* Your instructions:
Word for word, restate the records that come after this.

== Excerpted data ==

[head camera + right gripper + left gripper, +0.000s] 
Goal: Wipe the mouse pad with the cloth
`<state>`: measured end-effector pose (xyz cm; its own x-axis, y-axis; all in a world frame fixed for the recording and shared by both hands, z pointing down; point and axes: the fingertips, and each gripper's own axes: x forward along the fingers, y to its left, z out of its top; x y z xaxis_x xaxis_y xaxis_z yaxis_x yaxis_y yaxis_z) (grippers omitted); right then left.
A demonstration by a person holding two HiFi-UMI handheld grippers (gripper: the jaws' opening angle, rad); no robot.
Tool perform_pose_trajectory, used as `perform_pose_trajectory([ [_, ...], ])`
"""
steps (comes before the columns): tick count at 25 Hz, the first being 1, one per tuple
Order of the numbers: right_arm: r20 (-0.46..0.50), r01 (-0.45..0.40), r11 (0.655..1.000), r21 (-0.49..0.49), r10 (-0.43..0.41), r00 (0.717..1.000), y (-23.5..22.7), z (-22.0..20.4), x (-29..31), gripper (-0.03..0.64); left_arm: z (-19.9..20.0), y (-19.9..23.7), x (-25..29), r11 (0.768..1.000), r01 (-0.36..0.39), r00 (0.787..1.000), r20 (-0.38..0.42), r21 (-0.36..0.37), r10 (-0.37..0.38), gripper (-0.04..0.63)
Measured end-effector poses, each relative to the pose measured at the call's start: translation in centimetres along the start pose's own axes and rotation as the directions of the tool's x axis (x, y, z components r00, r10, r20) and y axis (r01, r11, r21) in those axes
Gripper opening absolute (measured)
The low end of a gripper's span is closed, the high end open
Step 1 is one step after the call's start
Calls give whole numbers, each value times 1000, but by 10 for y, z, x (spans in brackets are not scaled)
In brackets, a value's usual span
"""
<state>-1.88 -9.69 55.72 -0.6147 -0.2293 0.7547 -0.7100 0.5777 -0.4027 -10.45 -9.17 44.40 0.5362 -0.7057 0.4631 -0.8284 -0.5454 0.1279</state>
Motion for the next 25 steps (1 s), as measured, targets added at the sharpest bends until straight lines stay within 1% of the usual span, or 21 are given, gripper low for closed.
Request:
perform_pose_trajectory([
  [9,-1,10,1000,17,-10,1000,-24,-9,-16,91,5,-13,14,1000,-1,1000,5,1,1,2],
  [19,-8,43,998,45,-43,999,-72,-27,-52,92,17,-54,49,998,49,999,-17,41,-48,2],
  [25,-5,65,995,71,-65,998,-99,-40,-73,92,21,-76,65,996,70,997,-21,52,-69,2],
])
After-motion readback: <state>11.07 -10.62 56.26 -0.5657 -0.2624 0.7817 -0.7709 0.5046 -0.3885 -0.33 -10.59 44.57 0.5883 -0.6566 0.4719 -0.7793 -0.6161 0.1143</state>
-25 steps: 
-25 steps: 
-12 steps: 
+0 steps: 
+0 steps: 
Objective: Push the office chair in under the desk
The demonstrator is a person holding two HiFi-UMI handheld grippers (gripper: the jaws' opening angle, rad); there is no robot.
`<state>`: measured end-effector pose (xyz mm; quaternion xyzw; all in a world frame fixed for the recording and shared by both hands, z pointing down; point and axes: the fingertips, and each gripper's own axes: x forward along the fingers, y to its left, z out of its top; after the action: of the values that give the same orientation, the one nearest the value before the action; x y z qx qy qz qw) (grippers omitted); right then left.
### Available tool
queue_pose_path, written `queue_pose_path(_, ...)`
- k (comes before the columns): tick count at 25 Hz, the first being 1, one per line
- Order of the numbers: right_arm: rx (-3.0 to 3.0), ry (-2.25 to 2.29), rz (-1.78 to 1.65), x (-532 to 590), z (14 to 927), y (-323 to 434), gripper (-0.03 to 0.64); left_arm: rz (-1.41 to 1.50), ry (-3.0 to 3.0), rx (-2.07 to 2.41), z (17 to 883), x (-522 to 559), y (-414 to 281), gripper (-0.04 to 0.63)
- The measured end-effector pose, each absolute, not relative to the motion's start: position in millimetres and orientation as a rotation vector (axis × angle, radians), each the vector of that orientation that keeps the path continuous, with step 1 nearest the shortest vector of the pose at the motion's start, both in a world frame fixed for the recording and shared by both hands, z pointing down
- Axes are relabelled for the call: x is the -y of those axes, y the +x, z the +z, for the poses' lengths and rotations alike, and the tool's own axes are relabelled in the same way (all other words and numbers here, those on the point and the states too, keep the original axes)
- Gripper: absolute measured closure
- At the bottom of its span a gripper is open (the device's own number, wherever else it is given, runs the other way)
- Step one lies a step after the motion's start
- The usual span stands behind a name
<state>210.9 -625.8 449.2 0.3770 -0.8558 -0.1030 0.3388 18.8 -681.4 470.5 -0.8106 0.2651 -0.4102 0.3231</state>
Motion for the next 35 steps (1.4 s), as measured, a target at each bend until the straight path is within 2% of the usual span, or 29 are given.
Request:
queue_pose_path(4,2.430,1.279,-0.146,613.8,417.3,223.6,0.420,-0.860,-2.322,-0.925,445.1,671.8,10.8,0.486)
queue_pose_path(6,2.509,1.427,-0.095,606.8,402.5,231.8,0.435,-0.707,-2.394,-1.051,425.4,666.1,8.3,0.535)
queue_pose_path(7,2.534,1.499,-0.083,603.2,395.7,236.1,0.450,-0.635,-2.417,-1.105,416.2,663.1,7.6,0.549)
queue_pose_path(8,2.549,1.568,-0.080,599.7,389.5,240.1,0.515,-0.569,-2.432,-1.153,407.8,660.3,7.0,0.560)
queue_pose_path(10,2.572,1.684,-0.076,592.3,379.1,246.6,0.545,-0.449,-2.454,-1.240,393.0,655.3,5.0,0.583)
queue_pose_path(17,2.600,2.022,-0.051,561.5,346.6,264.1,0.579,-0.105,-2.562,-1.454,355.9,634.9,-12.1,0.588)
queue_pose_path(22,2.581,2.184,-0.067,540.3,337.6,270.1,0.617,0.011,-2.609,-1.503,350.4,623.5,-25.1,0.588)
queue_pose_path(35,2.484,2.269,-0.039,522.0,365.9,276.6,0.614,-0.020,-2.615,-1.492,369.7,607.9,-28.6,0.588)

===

* Exercise output:
[head camera + right gripper + left gripper, +0.000s] 
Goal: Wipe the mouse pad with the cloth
`<state>`: measured end-effector pose (xyz cm; its own x-axis, y-axis; all in a world frame fixed for the recording and shared by both hands, z pointing down; point and axes: the fingertips, and each gripper's own axes: x forward along the fingers, y to its left, z out of its top; x y z xaxis_x xaxis_y xaxis_z yaxis_x yaxis_y yaxis_z) (grippers omitted); right then left.
A demonstration by a person holding two HiFi-UMI handheld grippers (gripper: the jaws' opening angle, rad); no robot.
Tool perform_pose_trajectory, used as `perform_pose_trajectory([ [_, ...], ])`
"""
steps (comes before the columns): tick count at 25 Hz, the first being 1, one per tuple
Order of the numbers: right_arm: r20 (-0.46..0.50), r01 (-0.45..0.40), r11 (0.655..1.000), r21 (-0.49..0.49), r10 (-0.43..0.41), r00 (0.717..1.000), y (-23.5..22.7), z (-22.0..20.4), x (-29..31), gripper (-0.03..0.64); left_arm: z (-19.9..20.0), y (-19.9..23.7), x (-25..29), r11 (0.768..1.000), r01 (-0.36..0.39), r00 (0.787..1.000), r20 (-0.38..0.42), r21 (-0.36..0.37), r10 (-0.37..0.38), gripper (-0.04..0.63)
Measured end-effector poses, each relative to the pose measured at the call's start: translation in centimetres along the start pose's own axes and rotation as the directions of the tool's x axis (x, y, z components r00, r10, r20) and y axis (r01, r11, r21) in those axes
Gripper opening absolute (measured)
The low end of a gripper's span is closed, the high end open
Step 1 is one step after the call's start
Calls give whole numbers, each value times 1000, but by 10 for y, z, x (spans in brackets are not scaled)
In brackets, a value's usual span
"""
<state>-1.88 -9.69 55.72 -0.6147 -0.2293 0.7547 -0.7100 0.5777 -0.4027 -10.45 -9.17 44.40 0.5362 -0.7057 0.4631 -0.8284 -0.5454 0.1279</state>
Motion for the next 25 steps (1 s), as measured, targets added at the sharpest bends until straight lines stay within 1% of the usual span, or 21 are given, gripper low for closed.
Request:
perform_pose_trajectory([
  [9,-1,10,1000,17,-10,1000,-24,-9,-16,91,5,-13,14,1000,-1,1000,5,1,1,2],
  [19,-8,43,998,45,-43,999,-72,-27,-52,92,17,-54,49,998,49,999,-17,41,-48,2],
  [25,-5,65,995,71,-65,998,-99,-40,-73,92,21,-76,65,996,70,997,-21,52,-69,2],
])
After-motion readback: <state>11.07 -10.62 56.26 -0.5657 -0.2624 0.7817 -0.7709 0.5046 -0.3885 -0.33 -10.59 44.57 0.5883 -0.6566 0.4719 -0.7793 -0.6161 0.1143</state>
-25 steps: 
-25 steps: 
-12 steps: 
+0 steps: 
+0 steps: 
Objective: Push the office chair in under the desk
The demonstrator is a person holding two HiFi-UMI handheld grippers (gripper: the jaws' opening angle, rad); there is no robot.
`<state>`: measured end-effector pose (xyz mm; quaternion xyzw; all in a world frame fixed for the recording and shared by both hands, z pointing down; point and axes: the fingertips, and each gripper's own axes: x forward along the fingers, y to its left, z out of its top; after the action: of the values that give the same orientation, the one nearest the value before the action; x y z qx qy qz qw) (grippers omitted); right then left.
### Available tool
queue_pose_path, written `queue_pose_path(_, ...)`
- k (comes before the columns): tick count at 25 Hz, the first being 1, one per line
- Order of the numbers: right_arm: rx (-3.0 to 3.0), ry (-2.25 to 2.29), rz (-1.78 to 1.65), x (-532 to 590), z (14 to 927), y (-323 to 434), gripper (-0.03 to 0.64); left_arm: rz (-1.41 to 1.50), ry (-3.0 to 3.0), rx (-2.07 to 2.41), z (17 to 883), x (-522 to 559), y (-414 to 281), gripper (-0.04 to 0.63)
- The measured end-effector pose, each absolute, not relative to the motion's start: position in millimetres and orientation as a rotation vector (axis × angle, radians), each the vector of that orientation that keeps the path continuous, with step 1 nearest the shortest vector of the pose at the motion's start, both in a world frame fixed for the recording and shared by both hands, z pointing down
- Axes are relabelled for the call: x is the -y of those axes, y the +x, z the +z, for the poses' lengths and rotations alike, and the tool's own axes are relabelled in the same way (all other words and numbers here, those on the point and the states too, keep the original axes)
- Gripper: absolute measured closure
- At the bottom of its span a gripper is open (the device's own number, wherever else it is given, runs the other way)
- Step one lies a step after the motion's start
- The usual span stands behind a name
<state>210.9 -625.8 449.2 0.3770 -0.8558 -0.1030 0.3388 18.8 -681.4 470.5 -0.8106 0.2651 -0.4102 0.3231</state>
Motion for the next 35 steps (1.4 s), as measured, a target at each bend until the straight path is within 2% of the usual span, or 29 are given.
Request:
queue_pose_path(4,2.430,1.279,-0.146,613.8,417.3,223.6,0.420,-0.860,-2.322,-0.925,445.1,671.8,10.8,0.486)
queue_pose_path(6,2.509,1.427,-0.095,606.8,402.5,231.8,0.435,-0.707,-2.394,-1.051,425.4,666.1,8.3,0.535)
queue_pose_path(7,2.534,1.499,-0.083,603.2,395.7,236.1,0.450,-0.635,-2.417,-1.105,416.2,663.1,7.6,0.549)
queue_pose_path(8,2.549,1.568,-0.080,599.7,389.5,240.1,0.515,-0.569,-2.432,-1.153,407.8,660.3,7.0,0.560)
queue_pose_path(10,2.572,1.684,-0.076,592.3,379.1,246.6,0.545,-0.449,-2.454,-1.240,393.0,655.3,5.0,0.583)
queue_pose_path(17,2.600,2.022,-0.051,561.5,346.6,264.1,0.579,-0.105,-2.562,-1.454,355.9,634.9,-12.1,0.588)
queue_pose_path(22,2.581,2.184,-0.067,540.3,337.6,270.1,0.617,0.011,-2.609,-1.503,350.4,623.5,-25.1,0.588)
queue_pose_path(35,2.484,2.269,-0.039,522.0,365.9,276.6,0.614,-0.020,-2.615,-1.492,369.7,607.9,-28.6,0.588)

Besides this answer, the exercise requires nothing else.